Here is my environment:

name: ptr
channels:
  - defaults
dependencies:
  - _libgcc_mutex=0.1=main
  - _openmp_mutex=5.1=1_gnu
  - ca-certificates=2023.01.10=h06a4308_0
  - certifi=2022.12.7=py37h06a4308_0
  - ld_impl_linux-64=2.38=h1181459_1
  - libffi=3.4.2=h6a678d5_6
  - libgcc-ng=11.2.0=h1234567_1
  - libgomp=11.2.0=h1234567_1
  - libstdcxx-ng=11.2.0=h1234567_1
  - ncurses=6.4=h6a678d5_0
  - openssl=1.1.1t=h7f8727e_0
  - pip=22.3.1=py37h06a4308_0
  - python=3.7.16=h7a1cb2a_0
  - readline=8.2=h5eee18b_0
  - setuptools=65.6.3=py37h06a4308_0
  - sqlite=3.40.1=h5082296_0
  - tk=8.6.12=h1ccaba5_0
  - wheel=0.38.4=py37h06a4308_0
  - xz=5.2.10=h5eee18b_1
  - zlib=1.2.13=h5eee18b_0
  - pip:
    - charset-normalizer==3.0.1
    - click==8.1.3
    - filelock==3.9.0
    - idna==3.4
    - importlib-metadata==6.0.0
    - joblib==1.2.0
    - numpy==1.18.0
    - nvidia-cublas-cu11==11.10.3.66
    - nvidia-cuda-nvrtc-cu11==11.7.99
    - nvidia-cuda-runtime-cu11==11.7.99
    - nvidia-cudnn-cu11==8.5.0.96
    - packaging==23.0
    - regex==2022.10.31
    - requests==2.28.2
    - sacremoses==0.0.53
    - scikit-learn==0.22.1
    - scipy==1.4.1
    - six==1.16.0
    - tokenizers==0.9.4
    - torch==1.13.0
    - tqdm==4.41.1
    - transformers==4.0.0
    - typing-extensions==4.5.0
    - urllib3==1.26.14
    - zipp==3.15.0
prefix: /shared/home/yerong/local/Conda/envs/ptr

Could you post a minimal and executable code snippet to reproduce the issue, please?

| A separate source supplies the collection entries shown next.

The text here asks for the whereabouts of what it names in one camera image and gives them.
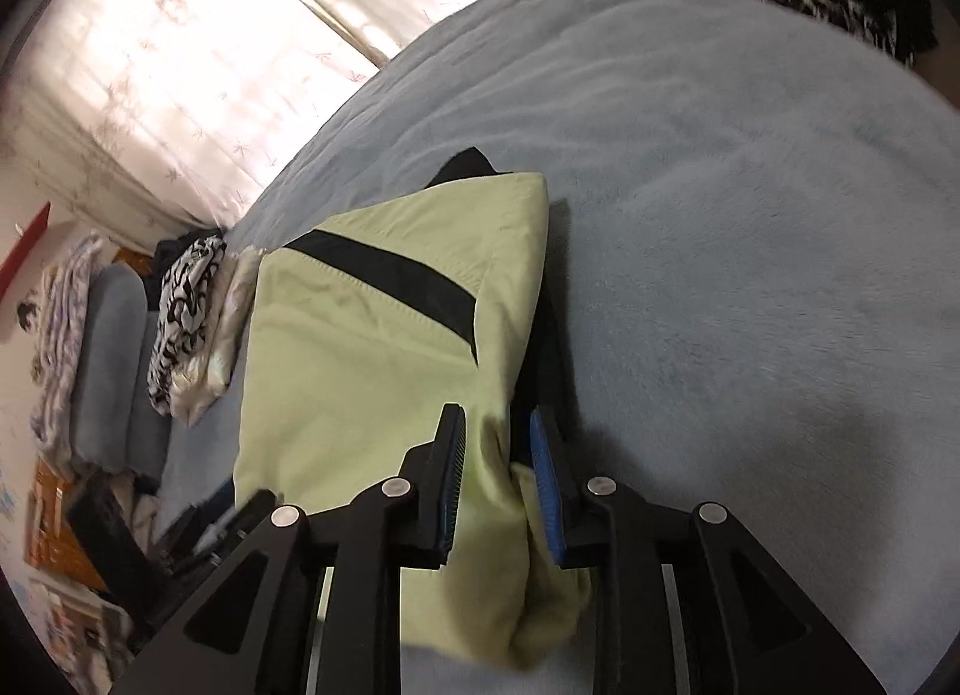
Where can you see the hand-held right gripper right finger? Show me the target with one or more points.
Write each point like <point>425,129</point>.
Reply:
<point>551,500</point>

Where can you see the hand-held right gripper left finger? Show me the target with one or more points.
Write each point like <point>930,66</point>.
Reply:
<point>450,492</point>

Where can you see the green and black hooded jacket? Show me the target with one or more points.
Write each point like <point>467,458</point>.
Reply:
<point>360,335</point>

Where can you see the orange wooden cabinet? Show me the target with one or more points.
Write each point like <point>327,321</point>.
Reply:
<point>49,522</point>

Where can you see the grey folded blanket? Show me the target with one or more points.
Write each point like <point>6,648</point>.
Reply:
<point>112,365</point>

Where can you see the cream folded garment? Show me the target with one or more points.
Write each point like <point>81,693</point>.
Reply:
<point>225,335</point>

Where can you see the purple floral folded blanket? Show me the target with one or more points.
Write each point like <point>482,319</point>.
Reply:
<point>64,335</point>

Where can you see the dark knit cloth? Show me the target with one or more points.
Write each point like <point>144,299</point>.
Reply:
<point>169,249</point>

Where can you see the blue fleece bed blanket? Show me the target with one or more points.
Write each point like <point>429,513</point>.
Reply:
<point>712,215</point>

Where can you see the white floral curtain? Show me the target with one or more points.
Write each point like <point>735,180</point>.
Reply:
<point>187,65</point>

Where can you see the cartoon face wall sticker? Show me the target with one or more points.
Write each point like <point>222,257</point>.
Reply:
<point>28,314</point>

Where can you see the red wall shelf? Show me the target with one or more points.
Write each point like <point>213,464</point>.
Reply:
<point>30,245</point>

Its is too complicated to rewrite a snippet. The straightforward way to do this is to run

git clone https://github.com/thunlp/PTR.git
cd PTR
pip install -r requirements.txt
pip install torch==1.13.0
bash data/download.sh all
bash scripts/run_large_tacred.sh

This code runs on RTX 1080 while the memory issue comes up later in the code, while on A5000 the error CUBLAS_STATUS_NOT_SUPPORTED show up on the first forward. Could you help me with this?

I see there are many similar CUBLAS_STATUS_NOT_SUPPORTED in this forum…

No, sorry I won’t be able to download your (binary) datset.
Would it be possible to get the model definition with input shapes in case this would reproduce the issue?

Reproducing a min snippet is definitely the hardest thing for almost anyone, because these repos are really big.

In one step of forwarding passes, the memory blows up with torch==1.13.0.

Here is the dataset, you can unzip those to the data folder, before you run bash command:
https://drive.google.com/drive/folders/1ilmxc8wjniC-GB31zlz1dbaWFYqg0P7C?usp=share_link

I find the example with minimal script from pytorch official example here:

https://discuss.pytorch.org/t/trainer-train-stuck-with-rtx-a6000/175093

Maybe we can discuss in that post instead.